We completed our tests with a few quick benchmarks of server performance, using Bitcatcha and a few other tools. Our host based on the eastern side of the United States was registered to Endurance International Group, and gave us acceptable performance for UK and US connections. Rates were average overall, but that was nothing out of the normal, although response times dropped for distant links.

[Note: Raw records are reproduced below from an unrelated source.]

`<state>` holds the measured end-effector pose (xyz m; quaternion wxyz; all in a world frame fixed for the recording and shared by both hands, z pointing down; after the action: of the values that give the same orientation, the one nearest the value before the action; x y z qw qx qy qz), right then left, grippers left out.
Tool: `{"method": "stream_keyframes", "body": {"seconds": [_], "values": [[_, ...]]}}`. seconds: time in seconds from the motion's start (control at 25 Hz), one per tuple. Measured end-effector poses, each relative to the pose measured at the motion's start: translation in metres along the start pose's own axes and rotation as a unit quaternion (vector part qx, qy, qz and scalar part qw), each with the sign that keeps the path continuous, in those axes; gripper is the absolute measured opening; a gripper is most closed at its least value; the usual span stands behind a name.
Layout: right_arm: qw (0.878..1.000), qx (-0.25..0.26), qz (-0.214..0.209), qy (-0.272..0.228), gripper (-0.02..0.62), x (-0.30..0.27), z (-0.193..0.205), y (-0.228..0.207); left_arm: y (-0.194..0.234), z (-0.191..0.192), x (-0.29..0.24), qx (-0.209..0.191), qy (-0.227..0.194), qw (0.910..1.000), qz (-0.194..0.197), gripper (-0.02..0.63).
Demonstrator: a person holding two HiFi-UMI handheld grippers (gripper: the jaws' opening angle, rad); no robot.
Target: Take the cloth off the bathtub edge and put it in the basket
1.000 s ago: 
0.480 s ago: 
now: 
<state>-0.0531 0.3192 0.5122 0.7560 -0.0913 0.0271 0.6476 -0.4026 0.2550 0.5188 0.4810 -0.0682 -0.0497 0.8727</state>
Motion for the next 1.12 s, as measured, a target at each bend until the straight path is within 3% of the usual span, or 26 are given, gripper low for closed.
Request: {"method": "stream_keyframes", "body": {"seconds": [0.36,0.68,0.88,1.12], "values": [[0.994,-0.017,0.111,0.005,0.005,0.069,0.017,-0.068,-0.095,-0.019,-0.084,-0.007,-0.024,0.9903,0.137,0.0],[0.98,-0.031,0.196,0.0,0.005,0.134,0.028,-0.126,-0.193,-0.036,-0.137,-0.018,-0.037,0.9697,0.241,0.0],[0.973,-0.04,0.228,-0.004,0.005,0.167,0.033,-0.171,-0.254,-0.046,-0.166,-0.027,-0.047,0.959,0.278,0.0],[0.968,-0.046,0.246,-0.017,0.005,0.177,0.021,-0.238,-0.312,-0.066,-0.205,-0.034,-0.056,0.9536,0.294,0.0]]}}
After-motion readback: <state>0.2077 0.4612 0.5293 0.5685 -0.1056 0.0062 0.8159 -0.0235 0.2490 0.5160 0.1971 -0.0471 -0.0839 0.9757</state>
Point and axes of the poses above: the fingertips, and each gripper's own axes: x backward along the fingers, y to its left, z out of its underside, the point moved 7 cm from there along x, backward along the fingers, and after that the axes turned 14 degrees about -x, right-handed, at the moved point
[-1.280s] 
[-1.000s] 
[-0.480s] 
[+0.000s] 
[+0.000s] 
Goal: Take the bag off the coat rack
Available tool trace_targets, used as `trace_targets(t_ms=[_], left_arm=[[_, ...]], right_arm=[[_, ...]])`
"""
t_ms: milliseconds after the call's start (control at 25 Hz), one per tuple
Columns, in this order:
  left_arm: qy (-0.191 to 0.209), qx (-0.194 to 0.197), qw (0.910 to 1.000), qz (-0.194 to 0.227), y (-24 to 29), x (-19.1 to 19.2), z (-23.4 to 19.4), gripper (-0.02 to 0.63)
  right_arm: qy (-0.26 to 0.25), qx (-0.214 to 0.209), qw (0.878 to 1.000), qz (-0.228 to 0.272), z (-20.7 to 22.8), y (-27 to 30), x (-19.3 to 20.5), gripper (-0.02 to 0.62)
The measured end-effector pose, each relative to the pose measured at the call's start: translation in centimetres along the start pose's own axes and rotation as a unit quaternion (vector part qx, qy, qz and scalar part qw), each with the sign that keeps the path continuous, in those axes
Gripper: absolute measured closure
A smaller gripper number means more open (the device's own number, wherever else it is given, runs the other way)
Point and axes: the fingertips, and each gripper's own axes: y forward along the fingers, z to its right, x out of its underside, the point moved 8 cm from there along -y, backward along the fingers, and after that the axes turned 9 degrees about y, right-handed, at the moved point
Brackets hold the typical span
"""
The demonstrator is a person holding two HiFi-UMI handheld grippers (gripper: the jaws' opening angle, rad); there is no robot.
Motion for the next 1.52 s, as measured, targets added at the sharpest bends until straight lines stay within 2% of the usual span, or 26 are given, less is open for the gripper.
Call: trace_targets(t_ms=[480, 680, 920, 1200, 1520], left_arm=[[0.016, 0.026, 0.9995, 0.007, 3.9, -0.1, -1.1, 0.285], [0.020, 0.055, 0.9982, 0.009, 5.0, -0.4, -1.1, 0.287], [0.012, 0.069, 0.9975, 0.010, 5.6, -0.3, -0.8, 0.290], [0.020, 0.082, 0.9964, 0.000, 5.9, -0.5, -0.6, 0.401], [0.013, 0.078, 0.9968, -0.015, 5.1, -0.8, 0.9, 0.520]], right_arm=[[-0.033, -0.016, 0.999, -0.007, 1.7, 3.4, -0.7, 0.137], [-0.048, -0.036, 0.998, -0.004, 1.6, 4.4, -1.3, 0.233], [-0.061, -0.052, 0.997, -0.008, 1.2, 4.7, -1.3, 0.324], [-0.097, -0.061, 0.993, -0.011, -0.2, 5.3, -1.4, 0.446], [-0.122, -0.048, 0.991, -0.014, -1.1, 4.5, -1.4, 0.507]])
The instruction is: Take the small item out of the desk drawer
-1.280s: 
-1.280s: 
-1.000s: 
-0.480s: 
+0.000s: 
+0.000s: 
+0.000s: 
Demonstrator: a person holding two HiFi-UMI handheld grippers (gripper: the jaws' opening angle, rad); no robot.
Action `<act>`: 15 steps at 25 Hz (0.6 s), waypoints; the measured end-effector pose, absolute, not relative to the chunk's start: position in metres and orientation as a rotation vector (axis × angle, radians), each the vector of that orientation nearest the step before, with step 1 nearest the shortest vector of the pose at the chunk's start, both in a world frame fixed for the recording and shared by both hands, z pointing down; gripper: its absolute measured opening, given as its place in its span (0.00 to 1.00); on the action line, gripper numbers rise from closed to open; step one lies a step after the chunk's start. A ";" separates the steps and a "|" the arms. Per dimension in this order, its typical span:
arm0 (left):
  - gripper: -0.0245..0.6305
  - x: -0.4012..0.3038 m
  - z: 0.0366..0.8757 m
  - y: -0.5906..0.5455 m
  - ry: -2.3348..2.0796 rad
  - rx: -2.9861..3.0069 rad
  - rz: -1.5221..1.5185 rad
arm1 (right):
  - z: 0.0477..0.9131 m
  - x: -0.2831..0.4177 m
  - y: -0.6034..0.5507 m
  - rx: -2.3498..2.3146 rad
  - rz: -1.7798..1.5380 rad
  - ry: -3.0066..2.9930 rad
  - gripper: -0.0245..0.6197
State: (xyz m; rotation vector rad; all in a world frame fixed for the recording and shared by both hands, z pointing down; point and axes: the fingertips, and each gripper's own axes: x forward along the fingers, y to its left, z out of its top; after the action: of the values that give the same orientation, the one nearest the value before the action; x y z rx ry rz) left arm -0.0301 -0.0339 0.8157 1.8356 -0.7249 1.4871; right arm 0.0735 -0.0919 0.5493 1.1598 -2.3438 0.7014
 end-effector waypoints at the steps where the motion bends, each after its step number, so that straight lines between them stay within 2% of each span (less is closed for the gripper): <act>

UPDATE March 9, 2018: Following the review was complete, we requested Netfirms to cancel our account. We presumed the account could be shut, and the business sent an email saying it’d do this, and our payment refunded. Regrettably, we didn’t check this, and failed to observe that Netfirms left our account open and didn’t return our cash.

We were sent the following email about our account renewal, which alerted us to the issue by Netfirms, 11 months. We contacted assistance, clarified that we’d cancelled the accounts and that we had proof the firm had acknowledged this at the moment, therefore our money should be returned by it. Support simply said account renewal had turned off to ensure there would be no additional charge, but wouldn’t be issuing any refund.

We’ve seen reports from others about billing issues that are similar, although there’s no way to tell how common a problem this might be. If you inquire Netfirms to close your accounts, we’d recommend you don’t presume the firm will do so if you’ve received a confirmation email. Examine the account frequently and follow up with Netfirms support if nothing happens within a couple of days.

Last verdict

Netfirms offers value, but content that is dated, web support and a product variety suggests this is a company lacking investment and being compelled to fade off.